For the word "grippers", return each line of the data in which it occurs.

▸ PROVIDED DATA
····················

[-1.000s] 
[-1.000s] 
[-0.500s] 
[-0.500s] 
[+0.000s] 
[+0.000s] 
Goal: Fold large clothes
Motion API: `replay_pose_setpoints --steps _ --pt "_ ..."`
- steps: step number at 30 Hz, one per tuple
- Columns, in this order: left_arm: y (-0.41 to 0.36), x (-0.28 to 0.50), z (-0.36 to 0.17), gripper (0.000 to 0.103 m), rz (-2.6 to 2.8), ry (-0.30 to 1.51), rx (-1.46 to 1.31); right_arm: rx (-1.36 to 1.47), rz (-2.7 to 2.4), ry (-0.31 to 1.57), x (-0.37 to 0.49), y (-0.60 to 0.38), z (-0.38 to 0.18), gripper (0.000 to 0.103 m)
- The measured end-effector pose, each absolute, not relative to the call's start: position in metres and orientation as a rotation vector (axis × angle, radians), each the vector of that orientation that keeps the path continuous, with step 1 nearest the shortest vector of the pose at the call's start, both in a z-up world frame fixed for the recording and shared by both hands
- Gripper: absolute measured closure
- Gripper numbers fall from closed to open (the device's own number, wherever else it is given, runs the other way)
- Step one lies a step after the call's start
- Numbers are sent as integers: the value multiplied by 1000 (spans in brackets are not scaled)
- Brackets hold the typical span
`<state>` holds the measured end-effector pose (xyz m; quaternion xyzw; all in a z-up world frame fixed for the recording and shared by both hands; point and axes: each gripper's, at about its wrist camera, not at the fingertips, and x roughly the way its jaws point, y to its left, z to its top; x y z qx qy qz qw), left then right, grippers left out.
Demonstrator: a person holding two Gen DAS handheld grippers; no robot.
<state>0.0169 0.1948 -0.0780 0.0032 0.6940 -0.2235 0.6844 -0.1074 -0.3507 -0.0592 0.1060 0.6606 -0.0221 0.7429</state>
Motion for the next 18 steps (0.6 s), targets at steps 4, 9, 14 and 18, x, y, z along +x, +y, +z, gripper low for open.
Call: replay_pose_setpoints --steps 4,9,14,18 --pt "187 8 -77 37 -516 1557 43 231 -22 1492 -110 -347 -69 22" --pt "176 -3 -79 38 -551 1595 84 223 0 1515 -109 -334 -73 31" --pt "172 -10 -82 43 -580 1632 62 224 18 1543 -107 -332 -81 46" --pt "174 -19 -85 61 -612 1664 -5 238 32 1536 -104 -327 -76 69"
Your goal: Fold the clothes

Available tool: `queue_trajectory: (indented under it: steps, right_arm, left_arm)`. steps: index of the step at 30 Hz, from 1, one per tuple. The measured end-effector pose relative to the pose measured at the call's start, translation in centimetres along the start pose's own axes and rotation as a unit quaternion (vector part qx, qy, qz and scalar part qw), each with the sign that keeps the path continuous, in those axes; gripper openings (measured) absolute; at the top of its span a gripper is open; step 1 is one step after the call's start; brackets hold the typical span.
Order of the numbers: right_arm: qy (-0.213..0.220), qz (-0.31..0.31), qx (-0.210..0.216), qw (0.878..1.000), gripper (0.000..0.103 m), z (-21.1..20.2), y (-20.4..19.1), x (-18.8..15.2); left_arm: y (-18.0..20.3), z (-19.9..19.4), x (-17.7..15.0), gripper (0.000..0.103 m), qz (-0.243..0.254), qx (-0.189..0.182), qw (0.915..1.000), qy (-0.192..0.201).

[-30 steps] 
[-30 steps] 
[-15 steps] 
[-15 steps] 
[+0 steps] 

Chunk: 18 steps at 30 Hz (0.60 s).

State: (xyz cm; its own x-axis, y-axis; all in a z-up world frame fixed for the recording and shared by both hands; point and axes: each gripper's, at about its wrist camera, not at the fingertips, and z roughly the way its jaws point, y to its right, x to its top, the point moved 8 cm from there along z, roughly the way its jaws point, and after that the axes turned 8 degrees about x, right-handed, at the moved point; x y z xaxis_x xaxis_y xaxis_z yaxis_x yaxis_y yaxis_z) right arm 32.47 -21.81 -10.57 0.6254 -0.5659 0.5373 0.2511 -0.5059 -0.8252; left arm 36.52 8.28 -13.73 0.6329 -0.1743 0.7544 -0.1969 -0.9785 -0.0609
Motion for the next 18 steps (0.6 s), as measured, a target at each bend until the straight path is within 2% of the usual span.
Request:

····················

▸ RESPONSE
`<state>` holds the measured end-effector pose (xyz m; quaternion xyzw; all in a z-up world frame fixed for the recording and shared by both hands; point and axes: each gripper's, at about its wrist camera, not at the fingertips, and x roughly the way its jaws point, y to its left, z to its top; x y z qx qy qz qw), left then right, grippers left out.
Demonstrator: a person holding two Gen DAS handheld grippers; no robot.

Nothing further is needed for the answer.